Records from a data source
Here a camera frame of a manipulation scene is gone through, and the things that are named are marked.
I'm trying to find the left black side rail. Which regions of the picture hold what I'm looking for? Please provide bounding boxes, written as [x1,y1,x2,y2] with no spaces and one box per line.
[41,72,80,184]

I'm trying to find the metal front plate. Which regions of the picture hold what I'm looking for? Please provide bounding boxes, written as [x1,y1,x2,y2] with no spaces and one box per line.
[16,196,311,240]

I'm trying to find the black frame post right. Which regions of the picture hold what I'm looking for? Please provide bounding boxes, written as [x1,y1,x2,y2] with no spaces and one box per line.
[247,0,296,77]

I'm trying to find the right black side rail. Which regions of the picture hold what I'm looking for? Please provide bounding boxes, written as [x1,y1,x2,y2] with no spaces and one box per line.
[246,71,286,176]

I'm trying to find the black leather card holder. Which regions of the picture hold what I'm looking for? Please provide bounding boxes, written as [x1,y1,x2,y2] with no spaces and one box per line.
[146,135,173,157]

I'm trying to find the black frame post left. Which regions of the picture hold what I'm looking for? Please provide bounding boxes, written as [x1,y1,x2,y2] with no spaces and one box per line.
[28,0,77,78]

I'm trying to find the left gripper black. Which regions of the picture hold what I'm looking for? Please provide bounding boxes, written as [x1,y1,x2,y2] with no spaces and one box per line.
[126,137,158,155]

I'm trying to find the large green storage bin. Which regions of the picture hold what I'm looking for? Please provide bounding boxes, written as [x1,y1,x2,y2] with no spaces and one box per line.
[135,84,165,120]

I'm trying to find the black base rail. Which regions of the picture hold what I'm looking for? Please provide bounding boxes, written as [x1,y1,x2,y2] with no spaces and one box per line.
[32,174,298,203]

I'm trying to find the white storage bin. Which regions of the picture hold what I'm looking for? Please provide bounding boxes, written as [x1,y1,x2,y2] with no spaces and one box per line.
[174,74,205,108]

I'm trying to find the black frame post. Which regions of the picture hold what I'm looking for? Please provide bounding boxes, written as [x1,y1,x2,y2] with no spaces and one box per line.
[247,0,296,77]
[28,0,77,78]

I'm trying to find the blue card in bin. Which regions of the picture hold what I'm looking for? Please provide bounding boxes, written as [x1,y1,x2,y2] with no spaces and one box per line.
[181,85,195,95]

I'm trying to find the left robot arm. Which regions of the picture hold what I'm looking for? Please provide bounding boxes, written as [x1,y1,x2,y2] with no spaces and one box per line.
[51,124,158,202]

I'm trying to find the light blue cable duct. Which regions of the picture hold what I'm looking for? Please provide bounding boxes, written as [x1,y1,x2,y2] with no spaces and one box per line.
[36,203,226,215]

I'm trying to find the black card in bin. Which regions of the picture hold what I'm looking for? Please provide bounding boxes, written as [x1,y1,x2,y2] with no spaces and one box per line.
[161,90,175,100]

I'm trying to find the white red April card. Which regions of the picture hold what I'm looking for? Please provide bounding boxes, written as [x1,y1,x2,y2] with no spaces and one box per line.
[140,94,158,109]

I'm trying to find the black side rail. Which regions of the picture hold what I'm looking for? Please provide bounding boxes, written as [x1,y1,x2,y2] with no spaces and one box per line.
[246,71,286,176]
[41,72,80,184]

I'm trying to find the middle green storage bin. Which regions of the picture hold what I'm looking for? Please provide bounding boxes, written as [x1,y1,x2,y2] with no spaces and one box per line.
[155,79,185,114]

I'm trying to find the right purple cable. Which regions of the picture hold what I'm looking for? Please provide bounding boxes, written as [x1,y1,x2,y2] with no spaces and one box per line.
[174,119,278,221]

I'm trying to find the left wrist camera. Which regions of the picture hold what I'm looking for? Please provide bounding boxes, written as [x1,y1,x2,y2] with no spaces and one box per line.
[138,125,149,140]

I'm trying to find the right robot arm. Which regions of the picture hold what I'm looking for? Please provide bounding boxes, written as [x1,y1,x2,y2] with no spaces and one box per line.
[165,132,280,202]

Prompt | Copy the data above in full, exactly as it reads.

Response to the task |
Here a camera frame of a manipulation scene is gone through, and the things that are named are marked.
I'm trying to find the left black side rail. Which regions of the picture hold what I'm looking for? Please provide bounding boxes, written as [x1,y1,x2,y2] with no spaces and one box per line.
[41,72,80,184]

I'm trying to find the metal front plate. Which regions of the picture hold what I'm looking for? Please provide bounding boxes, written as [x1,y1,x2,y2] with no spaces and one box per line.
[16,196,311,240]

I'm trying to find the black frame post right. Which regions of the picture hold what I'm looking for? Please provide bounding boxes, written as [x1,y1,x2,y2] with no spaces and one box per line.
[247,0,296,77]

I'm trying to find the right black side rail. Which regions of the picture hold what I'm looking for? Please provide bounding boxes, written as [x1,y1,x2,y2] with no spaces and one box per line.
[246,71,286,176]

I'm trying to find the black leather card holder. Which regions of the picture hold what I'm looking for? Please provide bounding boxes, written as [x1,y1,x2,y2] with no spaces and one box per line.
[146,135,173,157]

I'm trying to find the black frame post left. Which regions of the picture hold what I'm looking for? Please provide bounding boxes, written as [x1,y1,x2,y2] with no spaces and one box per line.
[28,0,77,78]

I'm trying to find the left gripper black. Which regions of the picture hold what I'm looking for? Please provide bounding boxes, written as [x1,y1,x2,y2] with no spaces and one box per line.
[126,137,158,155]

I'm trying to find the large green storage bin. Which regions of the picture hold what I'm looking for? Please provide bounding boxes, written as [x1,y1,x2,y2] with no spaces and one box per line.
[135,84,165,120]

I'm trying to find the black base rail. Which regions of the picture hold what I'm looking for? Please provide bounding boxes, written as [x1,y1,x2,y2] with no spaces and one box per line.
[32,174,298,203]

I'm trying to find the white storage bin. Which regions of the picture hold what I'm looking for? Please provide bounding boxes, written as [x1,y1,x2,y2] with no spaces and one box per line.
[174,74,205,108]

I'm trying to find the black frame post. Which regions of the picture hold what I'm looking for? Please provide bounding boxes, written as [x1,y1,x2,y2] with no spaces and one box per line.
[247,0,296,77]
[28,0,77,78]

I'm trying to find the blue card in bin. Which regions of the picture hold what I'm looking for? Please provide bounding boxes, written as [x1,y1,x2,y2] with no spaces and one box per line.
[181,85,195,95]

I'm trying to find the left robot arm. Which regions of the picture hold what I'm looking for? Please provide bounding boxes, written as [x1,y1,x2,y2] with no spaces and one box per line.
[51,124,158,202]

I'm trying to find the light blue cable duct. Which regions of the picture hold what I'm looking for? Please provide bounding boxes, written as [x1,y1,x2,y2] with no spaces and one box per line.
[36,203,226,215]

I'm trying to find the black card in bin. Which regions of the picture hold what I'm looking for? Please provide bounding boxes, written as [x1,y1,x2,y2] with no spaces and one box per line.
[161,90,175,100]

I'm trying to find the white red April card. Which regions of the picture hold what I'm looking for? Please provide bounding boxes, written as [x1,y1,x2,y2] with no spaces and one box per line.
[140,94,158,109]

I'm trying to find the black side rail. Which regions of the picture hold what I'm looking for? Please provide bounding boxes, written as [x1,y1,x2,y2] with no spaces and one box per line.
[246,71,286,176]
[41,72,80,184]

I'm trying to find the middle green storage bin. Which regions of the picture hold what I'm looking for? Please provide bounding boxes, written as [x1,y1,x2,y2] with no spaces and one box per line.
[155,79,185,114]

I'm trying to find the right purple cable. Which regions of the picture hold what I'm looking for? Please provide bounding boxes, written as [x1,y1,x2,y2] with no spaces and one box per line.
[174,119,278,221]

I'm trying to find the left wrist camera. Which regions of the picture hold what I'm looking for? Please provide bounding boxes, written as [x1,y1,x2,y2] with no spaces and one box per line.
[138,125,149,140]

I'm trying to find the right robot arm. Which regions of the picture hold what I'm looking for? Please provide bounding boxes, written as [x1,y1,x2,y2] with no spaces and one box per line.
[165,132,280,202]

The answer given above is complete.